_What you will do_:
Go line by line through the data below and work out how many lines contain "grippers"; the answer is that number alone.

_Excerpted records_:
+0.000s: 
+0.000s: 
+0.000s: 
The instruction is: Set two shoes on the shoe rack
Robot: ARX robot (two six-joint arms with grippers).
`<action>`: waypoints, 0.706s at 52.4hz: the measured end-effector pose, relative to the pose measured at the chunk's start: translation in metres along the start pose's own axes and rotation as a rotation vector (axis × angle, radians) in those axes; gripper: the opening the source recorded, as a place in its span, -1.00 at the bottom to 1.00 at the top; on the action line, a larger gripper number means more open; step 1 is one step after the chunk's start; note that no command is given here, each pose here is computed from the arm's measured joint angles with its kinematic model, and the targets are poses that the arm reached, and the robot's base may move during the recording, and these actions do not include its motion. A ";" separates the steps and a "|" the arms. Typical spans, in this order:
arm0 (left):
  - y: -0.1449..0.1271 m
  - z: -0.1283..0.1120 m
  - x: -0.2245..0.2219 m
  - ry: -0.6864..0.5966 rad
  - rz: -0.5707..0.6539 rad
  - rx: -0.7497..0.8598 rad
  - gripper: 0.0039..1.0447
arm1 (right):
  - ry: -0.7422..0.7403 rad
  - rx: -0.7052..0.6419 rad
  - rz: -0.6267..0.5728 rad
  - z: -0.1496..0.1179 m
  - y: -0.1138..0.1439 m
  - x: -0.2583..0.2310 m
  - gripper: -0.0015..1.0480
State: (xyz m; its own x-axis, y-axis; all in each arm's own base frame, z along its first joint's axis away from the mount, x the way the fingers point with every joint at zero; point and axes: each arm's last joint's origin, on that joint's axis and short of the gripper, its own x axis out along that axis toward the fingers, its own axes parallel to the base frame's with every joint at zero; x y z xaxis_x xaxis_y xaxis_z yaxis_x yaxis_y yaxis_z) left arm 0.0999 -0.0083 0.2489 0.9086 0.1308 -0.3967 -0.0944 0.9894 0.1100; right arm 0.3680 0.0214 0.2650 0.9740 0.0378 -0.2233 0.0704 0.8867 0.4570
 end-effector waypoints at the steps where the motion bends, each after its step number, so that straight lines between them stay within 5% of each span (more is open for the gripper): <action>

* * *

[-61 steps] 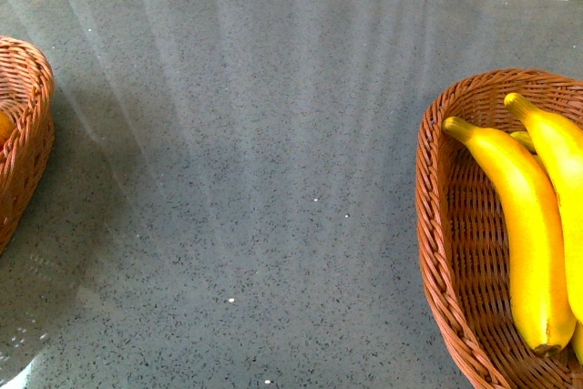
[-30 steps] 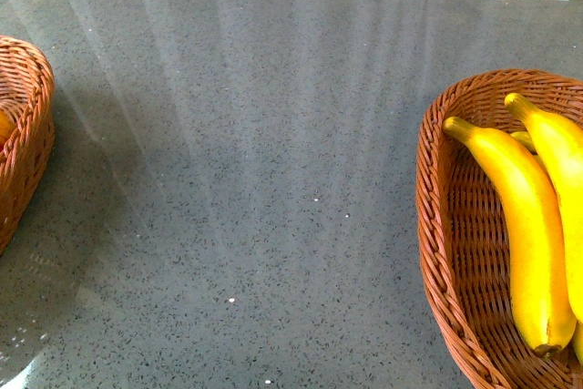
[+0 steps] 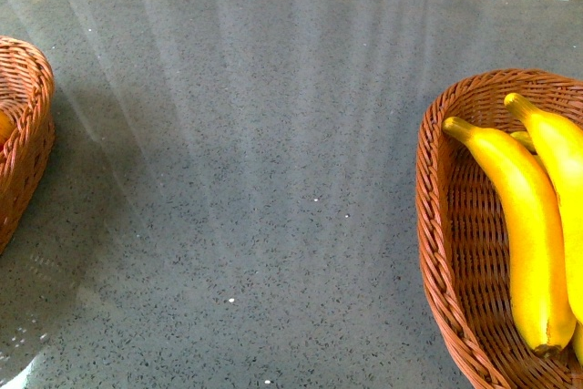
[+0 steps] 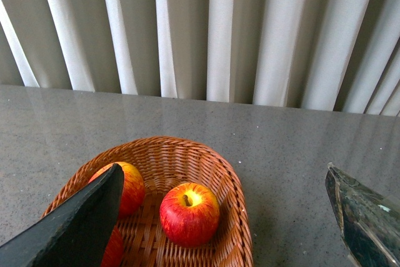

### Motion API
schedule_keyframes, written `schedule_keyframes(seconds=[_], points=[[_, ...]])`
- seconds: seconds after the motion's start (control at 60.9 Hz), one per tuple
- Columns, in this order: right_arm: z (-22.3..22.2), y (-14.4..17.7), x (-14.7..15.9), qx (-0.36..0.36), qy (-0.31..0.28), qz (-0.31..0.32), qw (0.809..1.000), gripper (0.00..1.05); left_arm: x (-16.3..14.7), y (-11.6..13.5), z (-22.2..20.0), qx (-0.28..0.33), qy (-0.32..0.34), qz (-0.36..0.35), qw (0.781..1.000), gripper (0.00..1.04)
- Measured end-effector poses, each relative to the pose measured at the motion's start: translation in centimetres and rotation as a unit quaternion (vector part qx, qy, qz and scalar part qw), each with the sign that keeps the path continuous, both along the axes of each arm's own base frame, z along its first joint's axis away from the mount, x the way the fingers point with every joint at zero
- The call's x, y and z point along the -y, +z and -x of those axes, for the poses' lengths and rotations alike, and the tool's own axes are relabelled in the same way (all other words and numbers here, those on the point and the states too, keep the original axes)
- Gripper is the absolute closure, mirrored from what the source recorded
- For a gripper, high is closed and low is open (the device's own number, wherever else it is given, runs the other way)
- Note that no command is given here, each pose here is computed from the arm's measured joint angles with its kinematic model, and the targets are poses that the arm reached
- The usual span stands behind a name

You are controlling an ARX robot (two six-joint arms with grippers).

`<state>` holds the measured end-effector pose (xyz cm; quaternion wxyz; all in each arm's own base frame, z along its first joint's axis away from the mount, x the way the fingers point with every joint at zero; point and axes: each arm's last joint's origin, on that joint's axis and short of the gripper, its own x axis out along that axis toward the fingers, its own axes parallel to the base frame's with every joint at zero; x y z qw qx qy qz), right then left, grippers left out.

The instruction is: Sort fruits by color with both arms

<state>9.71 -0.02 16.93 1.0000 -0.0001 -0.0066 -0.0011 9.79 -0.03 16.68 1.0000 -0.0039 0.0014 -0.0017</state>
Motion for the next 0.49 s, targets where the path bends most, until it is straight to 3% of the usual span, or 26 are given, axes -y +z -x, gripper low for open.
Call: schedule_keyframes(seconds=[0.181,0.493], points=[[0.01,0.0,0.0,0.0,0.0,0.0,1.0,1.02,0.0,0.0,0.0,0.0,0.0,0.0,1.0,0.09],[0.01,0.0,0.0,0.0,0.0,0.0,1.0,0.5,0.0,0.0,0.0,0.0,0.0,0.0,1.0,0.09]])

_Exercise response_:
3